発生経過:本事例は,昨年9月18日に中野区で65才の男性がコレラ患者と診定されたのを端緒とする。ついで,文京区において9月23日,24日に患者2名(79才,女及び61才男)が同区内のA宅で9月13日に開かれた誕生パーティー出席者のなかに発見され,また24日にはそれらとは別に北区でも1名のコレラ患者(67才,男)が発生した。その後,文京区のB家で9月13日に行なわれた葬儀出席者のなかに下痢患者のいることが判明し,それら関係者の検便を実施したところ,同月28日〜29日にさらに3名のコレラ保菌者(39才男,44才女及び40才女,うち1名は横浜市在住)が発見された。これらからの検出菌はすべて同じ性状を有するエルトール型コレラ菌イナバ型であり,罹患者7名及びその家族はいずれも海外渡航歴をもたなかった。

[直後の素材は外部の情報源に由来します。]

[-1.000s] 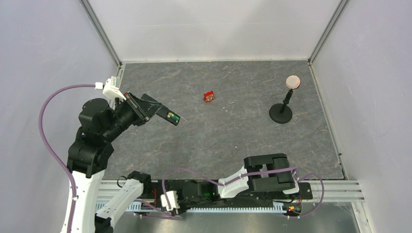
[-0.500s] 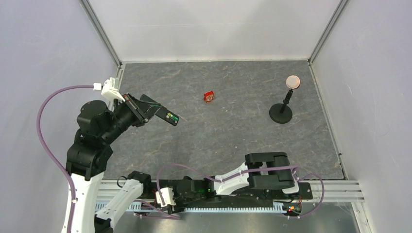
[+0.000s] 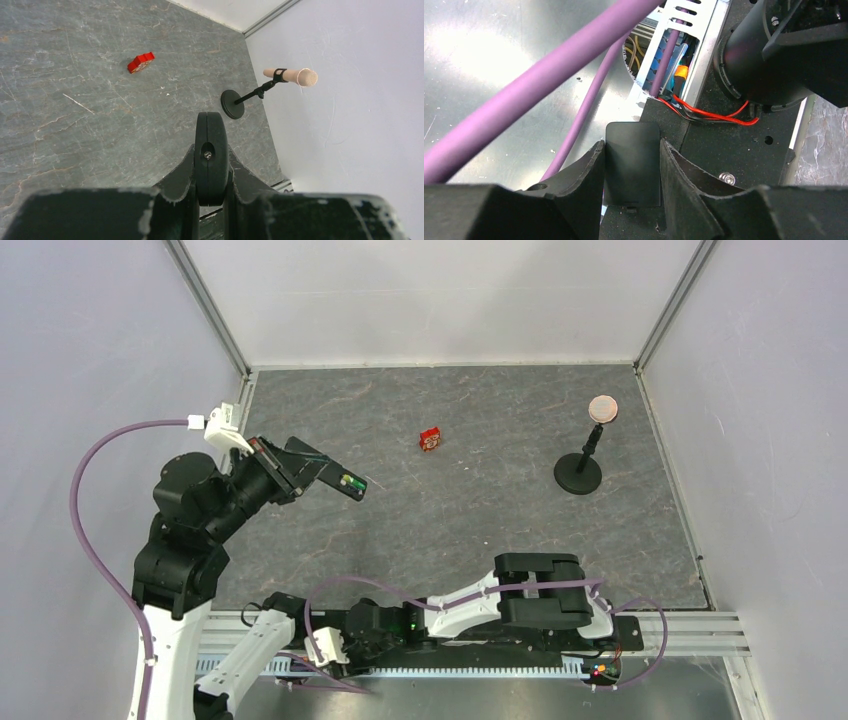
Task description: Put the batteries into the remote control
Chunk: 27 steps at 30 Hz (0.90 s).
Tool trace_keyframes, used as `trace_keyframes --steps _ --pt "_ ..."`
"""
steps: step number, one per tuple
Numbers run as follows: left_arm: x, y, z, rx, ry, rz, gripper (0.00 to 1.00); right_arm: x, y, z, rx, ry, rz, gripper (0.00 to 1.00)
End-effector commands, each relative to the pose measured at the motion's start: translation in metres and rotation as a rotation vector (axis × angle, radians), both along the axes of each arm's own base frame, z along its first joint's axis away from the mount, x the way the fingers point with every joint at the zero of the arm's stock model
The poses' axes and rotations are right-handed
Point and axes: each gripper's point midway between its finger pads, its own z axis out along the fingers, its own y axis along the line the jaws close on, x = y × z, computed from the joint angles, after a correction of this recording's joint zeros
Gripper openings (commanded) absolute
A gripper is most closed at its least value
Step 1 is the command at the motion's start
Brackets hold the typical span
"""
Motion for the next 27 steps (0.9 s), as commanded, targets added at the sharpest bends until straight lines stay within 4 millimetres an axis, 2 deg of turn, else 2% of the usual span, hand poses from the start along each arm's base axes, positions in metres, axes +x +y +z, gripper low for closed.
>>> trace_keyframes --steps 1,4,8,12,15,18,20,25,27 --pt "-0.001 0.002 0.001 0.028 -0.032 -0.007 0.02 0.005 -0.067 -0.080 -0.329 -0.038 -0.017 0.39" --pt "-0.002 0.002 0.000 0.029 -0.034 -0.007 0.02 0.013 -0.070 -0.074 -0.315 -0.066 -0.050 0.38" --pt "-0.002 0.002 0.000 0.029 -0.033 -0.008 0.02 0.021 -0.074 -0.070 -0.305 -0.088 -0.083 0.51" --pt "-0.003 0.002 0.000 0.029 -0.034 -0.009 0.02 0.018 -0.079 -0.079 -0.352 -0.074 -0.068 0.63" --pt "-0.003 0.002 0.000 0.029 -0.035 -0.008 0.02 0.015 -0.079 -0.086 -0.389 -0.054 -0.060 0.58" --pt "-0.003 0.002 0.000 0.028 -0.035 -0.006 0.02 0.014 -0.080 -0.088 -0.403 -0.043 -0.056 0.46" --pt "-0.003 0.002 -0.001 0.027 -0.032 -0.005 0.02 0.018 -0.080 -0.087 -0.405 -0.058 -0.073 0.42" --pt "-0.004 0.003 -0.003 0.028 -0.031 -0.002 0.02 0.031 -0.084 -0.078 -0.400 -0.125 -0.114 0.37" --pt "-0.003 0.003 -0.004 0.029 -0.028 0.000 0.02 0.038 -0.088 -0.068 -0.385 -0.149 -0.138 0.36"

疫学的・細菌学的調査成績:上記の状況から,本事例は国内における集団感染例と判断し,罹患者相互の関係,感染源,感染経路等の調査が進められた。その結果,中野区及び北区の2名は入念な調査にもかかわらず文京区関係の5名とは直接の関係性は見い出すことができなかった。しかし,文京区における誕生パーティーの2名と葬儀関係の3名は,相互に関係はなかったものの,それぞれが出席当日喫食した料理が同区内の同じ飲食店から提供されていること,また料理に刺身などの生魚介類が用いられている点で共通性のあることが判明し,感染源として注目された。そこで,これらパーティー及び葬儀出席者について喫食調査を行うと同時に,飲食店保管中の参考食品(残品はすでになし),従業員等を対象に細菌学的検査を実施し,感染源,感染経路の追求につとめたが,それらを特定しうる十分な知見は得られなかった。

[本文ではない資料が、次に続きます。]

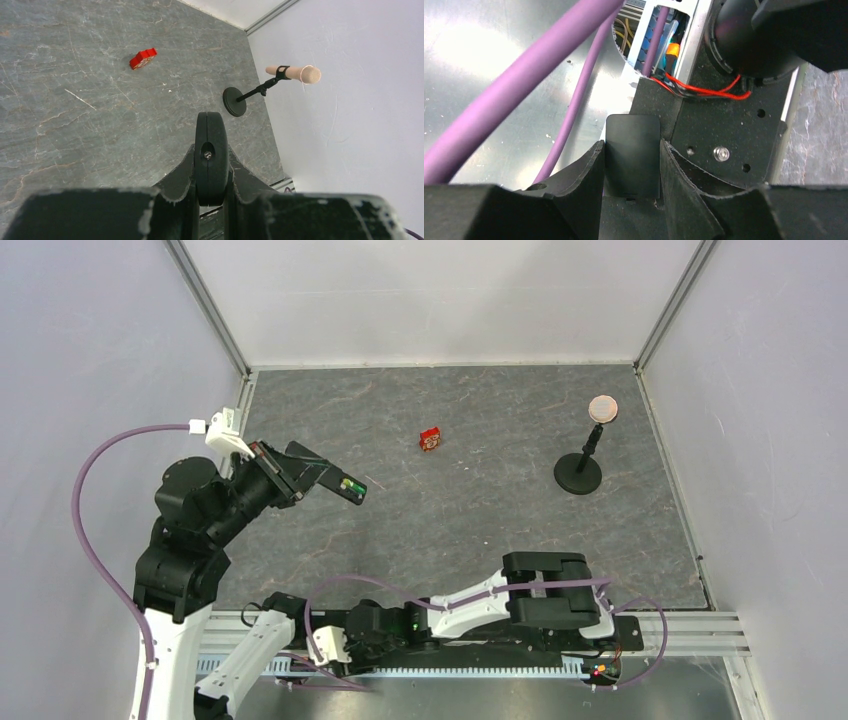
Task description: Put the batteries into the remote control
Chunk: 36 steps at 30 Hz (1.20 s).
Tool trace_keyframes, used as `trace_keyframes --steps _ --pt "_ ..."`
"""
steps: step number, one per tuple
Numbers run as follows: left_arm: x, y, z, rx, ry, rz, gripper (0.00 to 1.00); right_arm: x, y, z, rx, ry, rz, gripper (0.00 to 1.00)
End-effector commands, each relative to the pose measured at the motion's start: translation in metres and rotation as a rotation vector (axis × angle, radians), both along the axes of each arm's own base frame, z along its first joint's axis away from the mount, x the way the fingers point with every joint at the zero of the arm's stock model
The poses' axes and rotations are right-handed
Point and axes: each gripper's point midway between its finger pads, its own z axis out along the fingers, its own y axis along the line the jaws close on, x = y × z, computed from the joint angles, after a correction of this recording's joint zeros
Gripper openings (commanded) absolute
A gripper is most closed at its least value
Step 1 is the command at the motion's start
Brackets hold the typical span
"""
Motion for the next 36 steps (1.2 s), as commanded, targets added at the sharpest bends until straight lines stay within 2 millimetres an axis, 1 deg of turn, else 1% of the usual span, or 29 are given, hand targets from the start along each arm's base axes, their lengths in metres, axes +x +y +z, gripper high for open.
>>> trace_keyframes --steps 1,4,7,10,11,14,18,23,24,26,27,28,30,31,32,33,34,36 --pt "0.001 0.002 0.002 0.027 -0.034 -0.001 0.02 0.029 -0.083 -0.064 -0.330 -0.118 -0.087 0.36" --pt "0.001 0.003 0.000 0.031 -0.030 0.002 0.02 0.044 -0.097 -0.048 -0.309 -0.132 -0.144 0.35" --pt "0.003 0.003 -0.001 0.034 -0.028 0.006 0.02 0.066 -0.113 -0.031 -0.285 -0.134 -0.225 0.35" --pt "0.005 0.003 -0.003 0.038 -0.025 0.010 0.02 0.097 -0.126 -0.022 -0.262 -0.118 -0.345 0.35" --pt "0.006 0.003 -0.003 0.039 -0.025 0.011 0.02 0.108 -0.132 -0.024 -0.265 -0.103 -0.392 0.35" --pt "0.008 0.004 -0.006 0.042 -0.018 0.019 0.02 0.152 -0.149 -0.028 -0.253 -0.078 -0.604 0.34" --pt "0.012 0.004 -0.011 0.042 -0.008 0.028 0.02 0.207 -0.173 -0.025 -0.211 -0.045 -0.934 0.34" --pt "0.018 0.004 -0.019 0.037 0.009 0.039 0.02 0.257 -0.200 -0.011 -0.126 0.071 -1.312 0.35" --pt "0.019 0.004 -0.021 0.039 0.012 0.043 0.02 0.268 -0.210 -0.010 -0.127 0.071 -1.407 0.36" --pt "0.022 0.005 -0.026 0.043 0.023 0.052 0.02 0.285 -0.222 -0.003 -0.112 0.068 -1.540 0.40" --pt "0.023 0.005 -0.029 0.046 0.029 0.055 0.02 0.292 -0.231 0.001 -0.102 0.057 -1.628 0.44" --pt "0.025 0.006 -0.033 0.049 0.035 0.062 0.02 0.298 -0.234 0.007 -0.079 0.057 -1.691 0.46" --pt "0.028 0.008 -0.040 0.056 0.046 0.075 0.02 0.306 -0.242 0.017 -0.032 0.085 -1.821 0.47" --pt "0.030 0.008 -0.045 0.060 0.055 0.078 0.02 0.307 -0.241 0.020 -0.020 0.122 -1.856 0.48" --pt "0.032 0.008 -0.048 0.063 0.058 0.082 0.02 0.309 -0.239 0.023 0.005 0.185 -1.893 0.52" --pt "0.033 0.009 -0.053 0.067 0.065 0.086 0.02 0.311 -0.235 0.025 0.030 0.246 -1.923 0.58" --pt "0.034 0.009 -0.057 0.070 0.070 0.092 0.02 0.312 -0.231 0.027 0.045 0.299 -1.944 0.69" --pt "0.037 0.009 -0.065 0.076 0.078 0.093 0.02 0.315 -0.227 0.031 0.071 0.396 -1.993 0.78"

一方,文京区との関係が認められなかった中野区及び北区の2名も,発病前にすしなどの生魚介類を喫食していること,また事件の発生当時わが国が生鮮魚介類の相当量を輸入している韓国でコレラの流行があったことから,文京区の関係も含め提供された生魚介類の購入ルートや流通経路の調査,また関連材料の検査も実施されたが,それらからも原因を推定しうる根拠は得ることができなかった。
幸に二次感染を起すことなく流行は終熄した。